I see your point. So then evolution definitely IS religion as it is just another form of chaos theory, if you will.
Non sequtor of the extremest type. I have no idea, for instance, as to why you'd consider evolution part of chaos theory, nor as to why you'd consider chaos theory to be a religion.
You're going to have to expand on that a bit before I can address it beyond stating: "Umm, no. I don't know how on Earth you'd get that idea. Are you certain you were responding to my post?"
It comes down to the question: do accidents happen? And the answer depends on your attitude towards the question. If you think that accidents CAN happen, then there can be no God. If you think that accidents cannot happen, then you are in God-land.
We were arguing science. Now you're arguing metaphysics. By that "definition" everything is a religion, and nothing is. Which makes it a bloody poor definition, for sure.
Just out of curiousity: Since quantum events are decidely random and acausal, is quantum mechanics a religion?
As for "Accidents", you're putting the cart before the horse. "Accidents" assume purpose. You can only have an accident if there is purpose.
Science doesn't assume purpose. You do. So why should I answer a question that is only valid under your assumptions, not mine?
You assume there is some metaphysical purpose, some design to the universe, to reality. Worse yet, when told that science does not assume this, and thus does not address these issues, you seem to create those answers yourself.
Science doesn't address purpose, or God, or the supernatural. Why do you think that "does not discuss" is the same as "is against"?
Either way. Religion is more honest because it offers an explanation where evolutionists can only shrug their shoulders and point to accidents.

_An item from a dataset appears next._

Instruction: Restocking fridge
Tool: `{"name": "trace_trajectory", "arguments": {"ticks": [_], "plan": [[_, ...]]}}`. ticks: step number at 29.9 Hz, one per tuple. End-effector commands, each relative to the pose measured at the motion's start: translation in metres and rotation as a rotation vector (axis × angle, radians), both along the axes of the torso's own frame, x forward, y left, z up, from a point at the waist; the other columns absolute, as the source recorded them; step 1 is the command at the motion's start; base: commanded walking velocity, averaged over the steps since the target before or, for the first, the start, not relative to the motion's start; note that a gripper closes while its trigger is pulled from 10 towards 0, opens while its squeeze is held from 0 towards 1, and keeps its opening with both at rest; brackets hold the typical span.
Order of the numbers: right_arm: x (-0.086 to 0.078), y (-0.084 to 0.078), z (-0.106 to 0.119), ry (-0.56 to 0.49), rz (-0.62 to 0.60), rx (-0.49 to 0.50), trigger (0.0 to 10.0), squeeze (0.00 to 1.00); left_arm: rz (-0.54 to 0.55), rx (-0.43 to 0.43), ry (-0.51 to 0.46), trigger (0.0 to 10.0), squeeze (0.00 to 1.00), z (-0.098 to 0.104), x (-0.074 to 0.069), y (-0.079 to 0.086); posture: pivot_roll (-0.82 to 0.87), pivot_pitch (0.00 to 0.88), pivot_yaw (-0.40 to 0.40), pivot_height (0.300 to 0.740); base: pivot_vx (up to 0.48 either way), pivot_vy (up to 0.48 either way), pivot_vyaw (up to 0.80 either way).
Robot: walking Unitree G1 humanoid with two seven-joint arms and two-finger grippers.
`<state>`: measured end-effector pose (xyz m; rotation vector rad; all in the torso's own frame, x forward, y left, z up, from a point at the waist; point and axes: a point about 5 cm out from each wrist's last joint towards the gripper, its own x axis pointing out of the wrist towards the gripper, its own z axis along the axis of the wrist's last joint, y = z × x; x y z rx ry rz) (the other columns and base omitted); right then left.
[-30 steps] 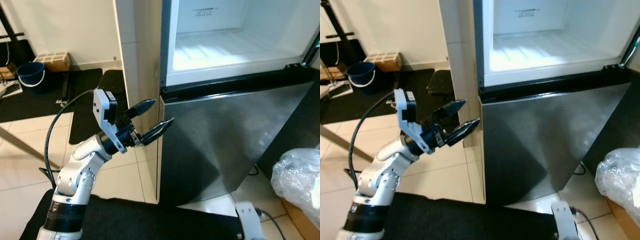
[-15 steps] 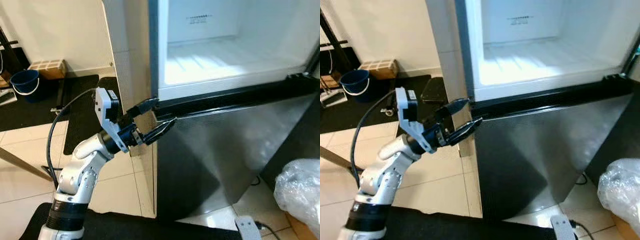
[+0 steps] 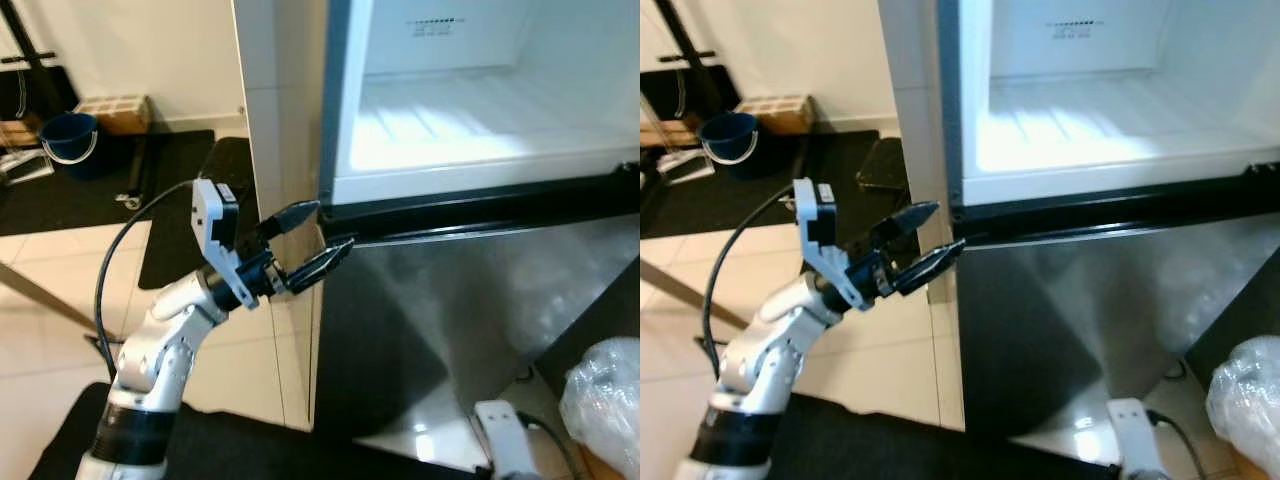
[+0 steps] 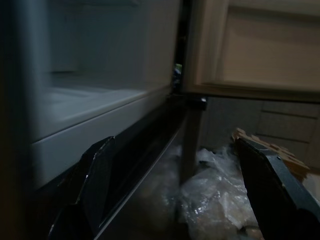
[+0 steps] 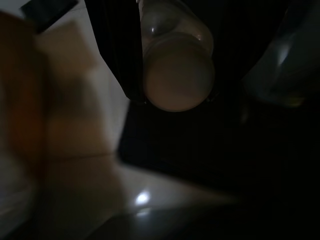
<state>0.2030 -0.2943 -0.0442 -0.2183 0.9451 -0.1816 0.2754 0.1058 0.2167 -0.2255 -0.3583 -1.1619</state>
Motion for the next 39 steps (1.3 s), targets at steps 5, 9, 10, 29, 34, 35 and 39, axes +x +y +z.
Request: {"name": "trace_trajectory", "arguments": {"ticks": [5,9,10,29,34,35,39], "plan": [[0.034,-0.025,0.037,-0.188,-0.055,-0.068,10.0,0.00,-0.017,-0.002,-0.015,10.0,0.00,0.003,-0.001,-0.002,-0.01,0.000,0.022,0.740,0.000,0.000,0.00],[0.059,-0.037,0.068,-0.317,-0.053,-0.085,10.0,0.00,-0.010,-0.007,-0.020,10.0,0.00,0.005,-0.001,0.000,-0.01,0.000,0.023,0.740,0.000,0.000,0.00],[0.074,-0.039,0.086,-0.385,-0.018,-0.080,10.0,0.00,-0.009,-0.007,-0.023,10.0,0.00,0.005,-0.001,0.001,-0.01,0.000,0.022,0.740,0.000,0.000,0.00],[0.114,-0.043,0.186,-0.762,0.417,0.215,10.0,0.00,-0.055,0.028,-0.041,10.0,0.00,0.007,-0.007,0.011,0.00,0.000,0.021,0.740,0.000,0.000,0.00],[0.110,-0.044,0.198,-0.797,0.518,0.281,10.0,0.00,-0.074,0.034,-0.043,10.0,0.00,0.007,-0.009,0.011,0.00,0.000,0.021,0.740,0.000,0.000,0.00],[0.107,-0.046,0.204,-0.813,0.568,0.315,10.0,0.00,-0.083,0.038,-0.045,10.0,0.00,0.007,-0.010,0.011,0.00,0.000,0.021,0.740,0.000,0.000,0.00],[0.098,-0.050,0.232,-0.895,0.692,0.380,10.0,0.00,-0.089,0.068,-0.044,10.0,0.00,0.006,-0.011,0.010,0.00,0.000,0.023,0.740,0.000,0.000,0.00]]}}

I think I see your problem. Religion is designed to answer those questions, as all metaphysics is.
Science isn't. Your objection is like stating "If the infield fly rule exists, why are apples red?"
Science doesn't answer "why" except the mechanical "why". If you ask it why apples fall, it talks to you of gravity. If you ask it what an apple is, it tells you. If you ask it where apples and oranges and people and monkeys came from, it answers.
But it doesn't answer those metaphysical "whys". Not because it fails at the task, but because it was never designed to answer them in the first place.
Science is a tool for examining, detailing, and understanding natural processes. It is not a metaphysical world view.
Let me ask you a counterquestion then: why don't you ask why (as opposed to how) mutations happen? Why do think accidents are even possible?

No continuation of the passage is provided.